Difficult one, emordino. Perhaps I should have made a distinction between people who *vote* for the BNP, who may do so out of an entirely justified frustration at the corruption of the current political set-up (although anyone who votes BNP and yet claims not to be a racist displays a lack of critical curiosity that suggests we've all forgotten about the connection between rights - to vote - and responsibilities - to find out what you're voting for); and members/candidates of said party, who presumably know exactly what's on offer - see this analysis of the BNP's education policy, for example. To the first lot, I might grudgingly extend the benefit of the doubt; the second lot deserve all that gets thrown at them, frankly.

Annie said...

It's okay Patroclus, Glenys Kinnock is keeping an eye on him - I wouldn't mess with Glenys.

Enoch Powell was a very puzzling human being.

garfer said...

Powell may been flawed, but he had a damn sight more moral fibre than the ex Polytechnic Lecturer/Toon Cooncilor numpties we have to tolerate these days.

Billy said...

Yup, Mr Powell was an odd one. Wasn't he one of about five Conversatives who voted for decriminalising homosexuality and reforming the divorce laws?

Also, what racialists today quote Latin poetry?

ian said...

"hugely intelligent, but entirely lacking in understanding" ... That is the best seven word summation of Enoch Powell I have ever read.

Tim F said...

Annie: Maybe Glenys should come back and kick Gordon's arse?
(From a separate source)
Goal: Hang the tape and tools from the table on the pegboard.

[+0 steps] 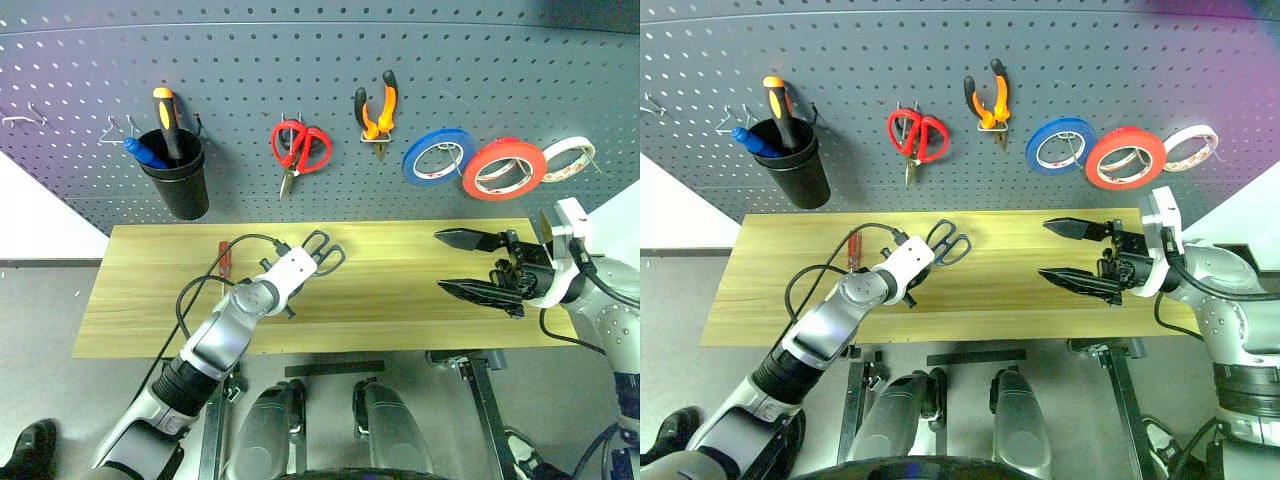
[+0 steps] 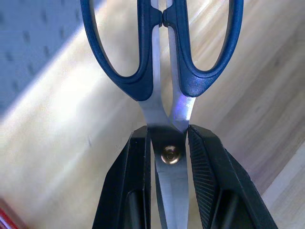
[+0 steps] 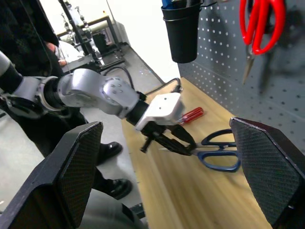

True, Garfer, and a certain intellectual consistency. Which makes for a great philosopher and a bloody awful politician.

And the death penalty, Billy. Modern racists can't even quote coherent sentences, let alone make them rhyme. That's what we need - a better class of bigot!

Thank you, Ian.

Incidentally, if anyone still thinks I was a bit harsh on the BNP, I refer you to the example of Steve Batkin, who spoke precisely twice in his first two years as a Stoke councillor (and one of those was to ask what abstain meant); and this picture.

Boz said...

I think you're probably preaching to the choir about the BNP.

Although it's never been the same since the merger with Paribas, in my opinion.

Hedgie said...

Looking for the fave button - ergh Twitter and flickr have utterly addled my brain.

No to BNP

Beautifully written tribute to Enoch Powell, and I really enjoy photo og him in Eaton Square too.